Every line from the top of the material through the line holding "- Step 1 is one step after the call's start" should be copied exactly, and only those lines.

:: Data below

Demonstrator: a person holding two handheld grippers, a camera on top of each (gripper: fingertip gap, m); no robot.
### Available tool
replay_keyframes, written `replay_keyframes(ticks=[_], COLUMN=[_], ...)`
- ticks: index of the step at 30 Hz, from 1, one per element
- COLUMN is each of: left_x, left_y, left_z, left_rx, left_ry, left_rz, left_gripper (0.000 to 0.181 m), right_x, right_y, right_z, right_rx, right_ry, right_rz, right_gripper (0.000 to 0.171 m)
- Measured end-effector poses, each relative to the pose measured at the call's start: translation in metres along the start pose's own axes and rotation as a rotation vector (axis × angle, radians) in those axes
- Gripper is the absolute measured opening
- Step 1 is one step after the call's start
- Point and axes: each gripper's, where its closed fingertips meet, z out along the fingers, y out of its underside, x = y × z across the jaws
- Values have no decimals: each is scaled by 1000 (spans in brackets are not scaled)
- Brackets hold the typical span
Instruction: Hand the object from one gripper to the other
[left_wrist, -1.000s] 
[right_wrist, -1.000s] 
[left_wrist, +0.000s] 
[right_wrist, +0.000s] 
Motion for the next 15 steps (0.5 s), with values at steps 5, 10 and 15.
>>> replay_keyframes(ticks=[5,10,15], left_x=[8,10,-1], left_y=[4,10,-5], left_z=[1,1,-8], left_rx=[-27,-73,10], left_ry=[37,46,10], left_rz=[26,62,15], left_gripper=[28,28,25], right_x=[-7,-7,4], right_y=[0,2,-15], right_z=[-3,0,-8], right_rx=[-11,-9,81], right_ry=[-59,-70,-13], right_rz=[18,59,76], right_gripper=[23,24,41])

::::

▸ **Result of the task**
Demonstrator: a person holding two handheld grippers, a camera on top of each (gripper: fingertip gap, m); no robot.
### Available tool
replay_keyframes, written `replay_keyframes(ticks=[_], COLUMN=[_], ...)`
- ticks: index of the step at 30 Hz, from 1, one per element
- COLUMN is each of: left_x, left_y, left_z, left_rx, left_ry, left_rz, left_gripper (0.000 to 0.181 m), right_x, right_y, right_z, right_rx, right_ry, right_rz, right_gripper (0.000 to 0.171 m)
- Measured end-effector poses, each relative to the pose measured at the call's start: translation in metres along the start pose's own axes and rotation as a rotation vector (axis × angle, radians) in those axes
- Gripper is the absolute measured opening
- Step 1 is one step after the call's start

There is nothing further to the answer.